Build waiver collection into your payment process as a non-negotiable step. Waiver sent, waiver signed, payment released. In that order, every time, on every project. When that process is followed consistently mechanic's liens become a problem that happens to other GCs, not to you. Use the complete project closeout checklist to make sure every waiver is collected and your file is closed before you consider a project done.

The best defense against a mechanics lien is a documented lien waiver management process on every project.

Frequently Asked Questions

How long does a mechanic's lien stay on a property?

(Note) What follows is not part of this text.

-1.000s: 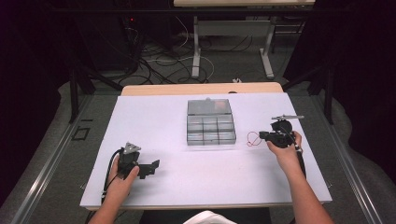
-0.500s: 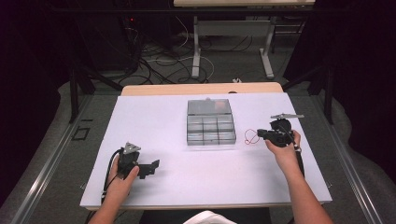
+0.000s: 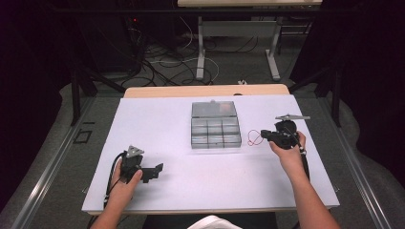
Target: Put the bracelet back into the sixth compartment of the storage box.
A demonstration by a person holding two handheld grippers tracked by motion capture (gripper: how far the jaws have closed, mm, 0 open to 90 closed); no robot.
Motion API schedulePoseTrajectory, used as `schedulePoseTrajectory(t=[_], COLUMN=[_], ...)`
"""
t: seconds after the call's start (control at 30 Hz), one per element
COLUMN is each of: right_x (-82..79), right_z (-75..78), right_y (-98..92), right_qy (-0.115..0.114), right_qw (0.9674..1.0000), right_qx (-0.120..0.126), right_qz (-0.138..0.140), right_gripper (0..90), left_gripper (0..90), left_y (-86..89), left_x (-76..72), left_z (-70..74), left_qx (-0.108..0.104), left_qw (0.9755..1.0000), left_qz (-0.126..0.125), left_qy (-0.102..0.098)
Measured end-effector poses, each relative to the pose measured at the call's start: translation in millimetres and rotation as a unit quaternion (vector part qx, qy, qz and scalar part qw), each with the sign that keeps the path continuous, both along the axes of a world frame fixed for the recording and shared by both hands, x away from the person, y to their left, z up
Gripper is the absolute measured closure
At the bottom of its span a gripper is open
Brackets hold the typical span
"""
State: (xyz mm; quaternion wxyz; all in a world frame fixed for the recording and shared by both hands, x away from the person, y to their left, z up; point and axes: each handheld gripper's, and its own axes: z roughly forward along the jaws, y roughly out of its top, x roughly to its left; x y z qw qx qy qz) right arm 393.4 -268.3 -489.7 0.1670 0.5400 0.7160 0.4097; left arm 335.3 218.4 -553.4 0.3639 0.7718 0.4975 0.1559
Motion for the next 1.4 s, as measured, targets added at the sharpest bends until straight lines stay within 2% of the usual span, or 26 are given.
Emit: schedulePoseTrajectory(t=[0.57,1.4], right_x=[2.7,15.0], right_z=[5.3,9.6], right_y=[13.7,47.4], right_qy=[-0.012,-0.020], right_qw=[0.9998,0.9991], right_qx=[0.002,0.007], right_qz=[0.013,0.036], right_gripper=[88.9,88.9], left_gripper=[4.3,4.4], left_y=[-0.4,0.3], left_x=[0.2,0.5], left_z=[-0.4,-0.3], left_qx=[0.001,0.003], left_qw=[1.0000,1.0000], left_qz=[0.000,-0.002], left_qy=[0.002,0.001])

It depends on the state. Most states give the lienor between 90 days and one year from the date the lien was recorded to enforce it by filing a foreclosure lawsuit. If no lawsuit is filed within that window, the lien expires automatically and can be removed from title. The deadlines are strict — missing the enforcement deadline extinguishes the lien regardless of whether the underlying claim was valid.

Can a mechanic's lien be filed even if the subcontractor was paid?

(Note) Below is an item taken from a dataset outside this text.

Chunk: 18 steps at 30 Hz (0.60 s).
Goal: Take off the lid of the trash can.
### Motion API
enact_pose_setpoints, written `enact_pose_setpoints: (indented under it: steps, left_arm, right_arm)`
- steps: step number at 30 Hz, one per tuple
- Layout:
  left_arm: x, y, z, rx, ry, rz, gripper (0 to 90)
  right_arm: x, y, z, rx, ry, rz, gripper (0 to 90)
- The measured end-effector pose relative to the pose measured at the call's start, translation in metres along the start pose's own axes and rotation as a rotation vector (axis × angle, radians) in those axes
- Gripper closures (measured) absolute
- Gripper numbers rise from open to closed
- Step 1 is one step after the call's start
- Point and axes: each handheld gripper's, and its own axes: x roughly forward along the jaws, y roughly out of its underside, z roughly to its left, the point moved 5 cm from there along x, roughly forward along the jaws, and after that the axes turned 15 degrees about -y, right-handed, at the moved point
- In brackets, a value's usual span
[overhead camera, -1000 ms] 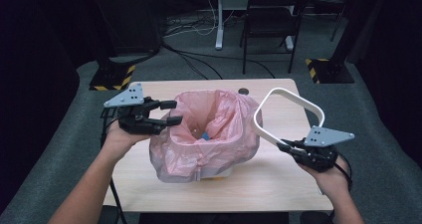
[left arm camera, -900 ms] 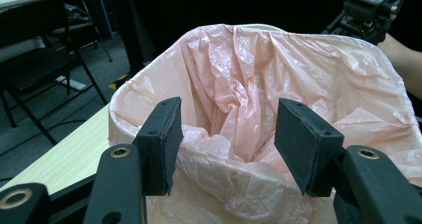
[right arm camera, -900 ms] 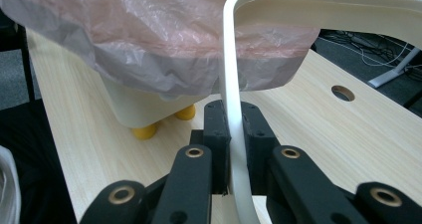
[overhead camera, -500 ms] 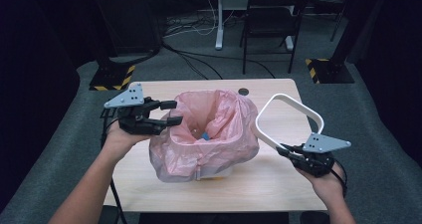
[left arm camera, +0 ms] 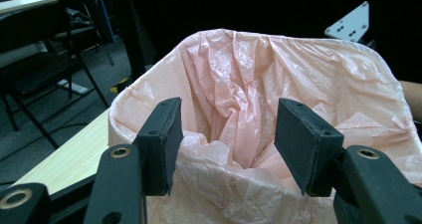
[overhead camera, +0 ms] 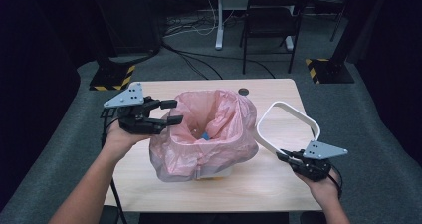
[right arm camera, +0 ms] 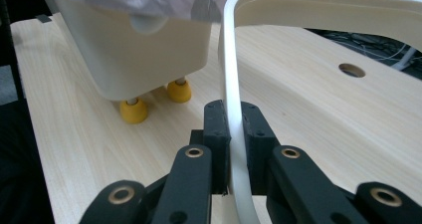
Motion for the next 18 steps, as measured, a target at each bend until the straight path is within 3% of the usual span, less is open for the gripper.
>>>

Yes. A subcontractor can file a lien even after receiving payment — filing a lien does not require proof of nonpayment, only a claim of nonpayment. A signed lien waiver is your primary evidence that payment was made and lien rights were released for that amount. Without a signed waiver, proving the payment occurred in a way that extinguishes lien rights becomes a legal argument rather than a documented fact.

Does a mechanic's lien affect the property owner or the GC?

Both, but in different ways. The lien attaches to the property title, which affects the owner directly — they cannot sell or refinance the property until the lien is resolved. The GC is responsible for managing the payment chain and is typically liable to the owner for resolving lien claims filed by subs the GC was responsible for paying. Most GC contracts include an indemnification clause that requires the GC to defend and resolve lien claims arising from their subcontractors.

What is the fastest way to remove a mechanic's lien?

Pay the valid claim and obtain a signed lien release — sometimes called a release of lien or discharge of lien — from the claimant. Record the release with the same county recorder's office where the original lien was filed. Once recorded, the lien is removed from title. If the claim is disputed, the faster alternative is bonding over the lien — substituting a surety bond for the property encumbrance, which releases the cloud on title while the underlying dispute is resolved through negotiation or litigation.

Can you sell a property with a mechanic's lien on it?

Generally no. Title companies will not issue title insurance on a property with an active mechanic's lien, and most buyers will not close without a title insurance policy. In practice, a filed lien stops a sale in its tracks until the lien is either paid and released, bonded over, or successfully challenged and vacated. Even if a buyer were willing to close without insurance, their lender almost certainly would not fund the purchase on an encumbered title.